Copy out the entire listing precisely.

**Data block:**
Content starts

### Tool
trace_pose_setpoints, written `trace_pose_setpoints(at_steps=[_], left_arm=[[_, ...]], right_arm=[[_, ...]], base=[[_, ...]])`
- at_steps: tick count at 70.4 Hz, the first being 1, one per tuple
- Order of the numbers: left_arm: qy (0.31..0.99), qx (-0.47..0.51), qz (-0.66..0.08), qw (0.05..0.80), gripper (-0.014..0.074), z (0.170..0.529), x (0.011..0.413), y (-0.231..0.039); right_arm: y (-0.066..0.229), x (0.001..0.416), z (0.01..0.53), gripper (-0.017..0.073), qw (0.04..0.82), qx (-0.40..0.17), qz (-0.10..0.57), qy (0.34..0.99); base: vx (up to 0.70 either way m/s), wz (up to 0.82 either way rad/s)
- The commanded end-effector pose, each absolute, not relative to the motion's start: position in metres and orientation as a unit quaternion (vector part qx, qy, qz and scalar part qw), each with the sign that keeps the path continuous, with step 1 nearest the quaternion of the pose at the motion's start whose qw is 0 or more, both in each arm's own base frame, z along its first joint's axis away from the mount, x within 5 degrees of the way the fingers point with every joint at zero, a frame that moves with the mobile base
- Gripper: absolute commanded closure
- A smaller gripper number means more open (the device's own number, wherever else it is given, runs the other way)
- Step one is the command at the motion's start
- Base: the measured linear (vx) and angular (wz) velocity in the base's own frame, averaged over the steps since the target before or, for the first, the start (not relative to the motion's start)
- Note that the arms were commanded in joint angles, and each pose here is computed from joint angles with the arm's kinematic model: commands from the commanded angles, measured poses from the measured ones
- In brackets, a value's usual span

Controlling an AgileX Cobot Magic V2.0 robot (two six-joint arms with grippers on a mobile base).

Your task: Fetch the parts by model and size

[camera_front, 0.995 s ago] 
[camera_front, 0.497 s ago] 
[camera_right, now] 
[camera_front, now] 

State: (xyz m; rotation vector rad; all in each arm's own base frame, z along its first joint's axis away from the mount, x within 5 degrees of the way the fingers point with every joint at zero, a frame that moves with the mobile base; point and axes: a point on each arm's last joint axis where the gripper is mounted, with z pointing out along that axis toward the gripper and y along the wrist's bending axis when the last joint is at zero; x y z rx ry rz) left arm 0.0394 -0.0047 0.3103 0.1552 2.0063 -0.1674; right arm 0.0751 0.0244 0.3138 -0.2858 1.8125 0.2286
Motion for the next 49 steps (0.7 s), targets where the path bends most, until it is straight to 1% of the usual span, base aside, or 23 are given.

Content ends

**Response area:**
### Tool
trace_pose_setpoints, written `trace_pose_setpoints(at_steps=[_], left_arm=[[_, ...]], right_arm=[[_, ...]], base=[[_, ...]])`
- at_steps: tick count at 70.4 Hz, the first being 1, one per tuple
- Order of the numbers: left_arm: qy (0.31..0.99), qx (-0.47..0.51), qz (-0.66..0.08), qw (0.05..0.80), gripper (-0.014..0.074), z (0.170..0.529), x (0.011..0.413), y (-0.231..0.039); right_arm: y (-0.066..0.229), x (0.001..0.416), z (0.01..0.53), gripper (-0.017..0.073), qw (0.04..0.82), qx (-0.40..0.17), qz (-0.10..0.57), qy (0.34..0.99); base: vx (up to 0.70 either way m/s), wz (up to 0.82 either way rad/s)
- The commanded end-effector pose, each absolute, not relative to the motion's start: position in metres and orientation as a unit quaternion (vector part qx, qy, qz and scalar part qw), each with the sign that keeps the path continuous, with step 1 nearest the quaternion of the pose at the motion's start whose qw is 0 or more, both in each arm's own base frame, z along its first joint's axis away from the mount, x within 5 degrees of the way the fingers point with every joint at zero, a frame that moves with the mobile base
- Gripper: absolute commanded closure
- A smaller gripper number means more open (the device's own number, wherever else it is given, runs the other way)
- Step one is the command at the motion's start
- Base: the measured linear (vx) and angular (wz) velocity in the base's own frame, averaged over the steps since the target before or, for the first, the start (not relative to the motion's start)
- Note that the arms were commanded in joint angles, and each pose here is computed from joint angles with the arm's kinematic model: commands from the commanded angles, measured poses from the measured ones
- In brackets, a value's usual span

Controlling an AgileX Cobot Magic V2.0 robot (two six-joint arms with grippers on a mobile base).

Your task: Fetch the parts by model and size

[camera_front, 0.995 s ago] 
[camera_front, 0.497 s ago] 
[camera_right, now] 
[camera_front, now] 

State: (xyz m; rotation vector rad; all in each arm's own base frame, z along its first joint's axis away from the mount, x within 5 degrees of the way the fingers point with every joint at zero, a frame that moves with the mobile base; point and axes: a point on each arm's last joint axis where the gripper is mounted, with z pointing out along that axis toward the gripper and y along the wrist's bending axis when the last joint is at zero; x y z rx ry rz) left arm 0.0394 -0.0047 0.3103 0.1552 2.0063 -0.1674; right arm 0.0751 0.0244 0.3138 -0.2858 1.8125 0.2286
Motion for the next 49 steps (0.7 s), targets where the path bends most, until it is straight to 1% of the usual span, base aside, or 23 are given.

With this, the output is complete.